As we traveled up and down (and side to side) in the aisles, whenever I saw something we needed, I let the kids alternate in hopping out of the cab to pick it out for me. Hence, they were not buckled up down there. At one point, my son, in his excitement to pick out an item for me, caught his foot while stepping out of the cab, and fell headfirst onto the hard floor. It was one of those awful thuds that promises to produce a goose-egg on the child’s head that is almost as big as your guilty feeling. It was the sort of thud in which the child does not immediately emit sound. He or she is gasping for air to fuel the cry, and the delay before the cry is proportional to the intensity of the scream, and presumably, the intensity of the pain. It was a full two seconds before he let out his fire alarm.

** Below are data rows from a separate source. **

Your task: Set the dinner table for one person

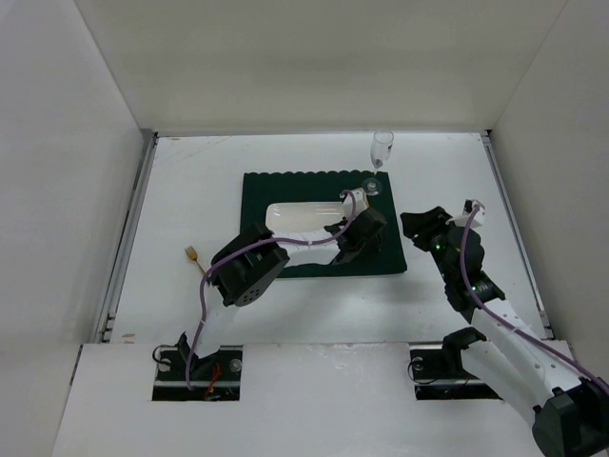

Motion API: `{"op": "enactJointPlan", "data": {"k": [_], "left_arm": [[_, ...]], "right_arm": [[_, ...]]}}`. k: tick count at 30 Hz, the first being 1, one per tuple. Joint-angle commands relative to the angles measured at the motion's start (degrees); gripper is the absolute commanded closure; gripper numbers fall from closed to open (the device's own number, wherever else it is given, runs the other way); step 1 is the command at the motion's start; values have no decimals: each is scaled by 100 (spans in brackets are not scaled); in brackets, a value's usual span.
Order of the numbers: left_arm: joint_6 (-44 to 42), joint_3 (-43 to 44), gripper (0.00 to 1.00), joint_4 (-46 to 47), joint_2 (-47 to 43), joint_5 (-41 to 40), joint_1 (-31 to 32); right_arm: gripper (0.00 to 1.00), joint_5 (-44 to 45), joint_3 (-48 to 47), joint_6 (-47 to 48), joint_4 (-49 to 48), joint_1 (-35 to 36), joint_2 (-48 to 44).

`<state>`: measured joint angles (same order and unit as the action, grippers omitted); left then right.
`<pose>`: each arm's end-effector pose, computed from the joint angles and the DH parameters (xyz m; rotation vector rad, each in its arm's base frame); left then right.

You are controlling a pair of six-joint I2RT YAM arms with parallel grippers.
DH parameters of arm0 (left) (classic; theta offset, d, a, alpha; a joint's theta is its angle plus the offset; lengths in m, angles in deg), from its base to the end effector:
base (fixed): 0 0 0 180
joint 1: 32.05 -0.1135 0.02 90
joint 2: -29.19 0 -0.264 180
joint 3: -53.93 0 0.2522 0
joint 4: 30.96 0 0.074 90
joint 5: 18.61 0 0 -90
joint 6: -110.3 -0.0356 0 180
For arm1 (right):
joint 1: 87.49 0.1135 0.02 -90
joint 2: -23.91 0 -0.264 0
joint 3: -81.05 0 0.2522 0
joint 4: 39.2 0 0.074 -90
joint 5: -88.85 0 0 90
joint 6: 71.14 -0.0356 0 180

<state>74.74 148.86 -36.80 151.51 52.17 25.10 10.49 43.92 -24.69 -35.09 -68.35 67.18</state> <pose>0.2676 -0.3928 0.1616 -0.1499 2.2140 -0.7772 0.1777 0.0541 0.2481 0.5247 1.7085 0.6188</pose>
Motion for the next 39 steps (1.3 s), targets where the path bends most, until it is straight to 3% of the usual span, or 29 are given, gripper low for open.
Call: {"op": "enactJointPlan", "data": {"k": [1,7,11,17,19,22,26,28,32,39], "left_arm": [[32,215,66,-1,-156,-29,11],[-125,-127,63,86,-840,-38,82],[-450,-994,63,525,-1911,-213,134],[-741,-2883,72,212,-4089,-1266,-120],[-654,-3534,77,-507,-5003,-1644,-391],[-313,-4159,79,-2113,-6233,-2102,-822],[434,-4749,77,-4171,-7448,-2279,-1603],[594,-5013,72,-4683,-7705,-2104,-2034],[560,-5435,72,-4547,-7794,-1533,-2729],[454,-5769,69,-3852,-7363,-1330,-3275]], "right_arm": [[44,-56,17,-31,-327,-11,-11],[45,-48,35,-31,-327,-11,-99],[46,-21,44,-31,-327,-11,-117],[77,-100,-44,22,-353,59,120],[79,-144,-97,31,-362,129,278],[78,-162,-106,31,-459,191,445],[60,-188,-167,101,-529,349,639],[55,-249,-211,110,-538,367,718],[52,-320,-255,198,-547,490,745],[51,-329,-308,250,-538,578,850]]}}
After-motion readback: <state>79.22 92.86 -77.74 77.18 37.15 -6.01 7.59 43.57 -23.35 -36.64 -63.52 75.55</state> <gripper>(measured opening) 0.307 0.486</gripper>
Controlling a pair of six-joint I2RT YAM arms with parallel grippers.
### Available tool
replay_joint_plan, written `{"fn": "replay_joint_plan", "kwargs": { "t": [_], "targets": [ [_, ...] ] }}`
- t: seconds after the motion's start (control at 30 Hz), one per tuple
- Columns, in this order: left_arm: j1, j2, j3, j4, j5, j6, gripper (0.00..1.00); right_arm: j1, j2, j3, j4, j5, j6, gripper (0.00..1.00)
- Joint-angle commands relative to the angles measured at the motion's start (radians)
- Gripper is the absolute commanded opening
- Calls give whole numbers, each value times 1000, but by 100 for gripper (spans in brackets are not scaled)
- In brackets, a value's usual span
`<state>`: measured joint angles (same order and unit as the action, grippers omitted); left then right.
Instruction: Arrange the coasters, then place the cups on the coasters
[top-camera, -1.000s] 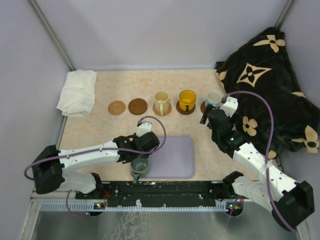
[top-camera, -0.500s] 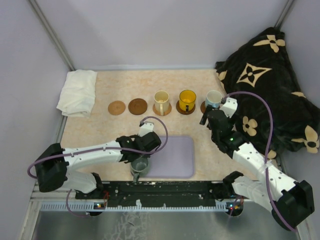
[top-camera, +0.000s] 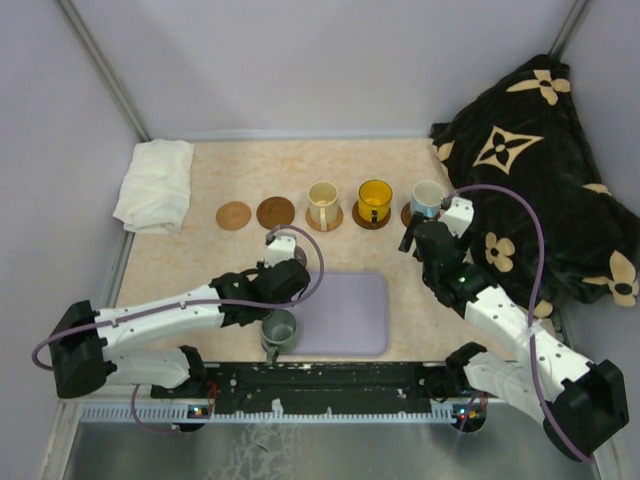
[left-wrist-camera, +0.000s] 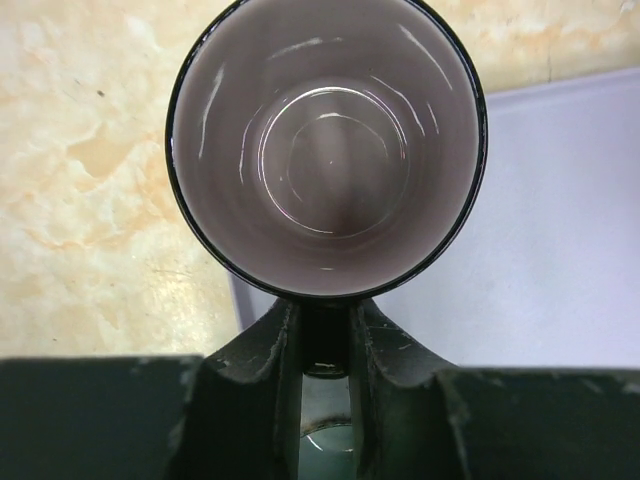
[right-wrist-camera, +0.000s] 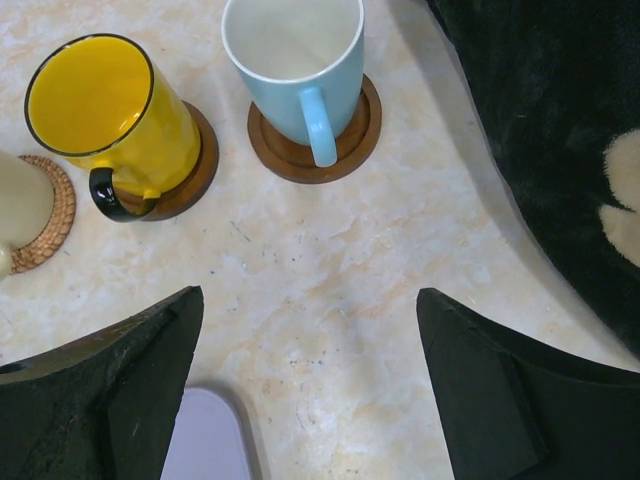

As I swooped my flailing and shrieking child off the ground, a fellow shopper surveyed the scene and loudly told me, “Well, that’s what they make belts for.” I was so flustered, I couldn’t think what to say to her. The Safeway employees were very gracious and brought ice in paper towels for my son. I felt horrible for my son and was annoyed with myself and most especially with the callous shopper.

I wanted to say, “Wow? Why did no one tell me that Mother Teresa was reincarnated and roaming around Warrenton?” but I am not a quick thinker. What, if anything, would you have said to this woman?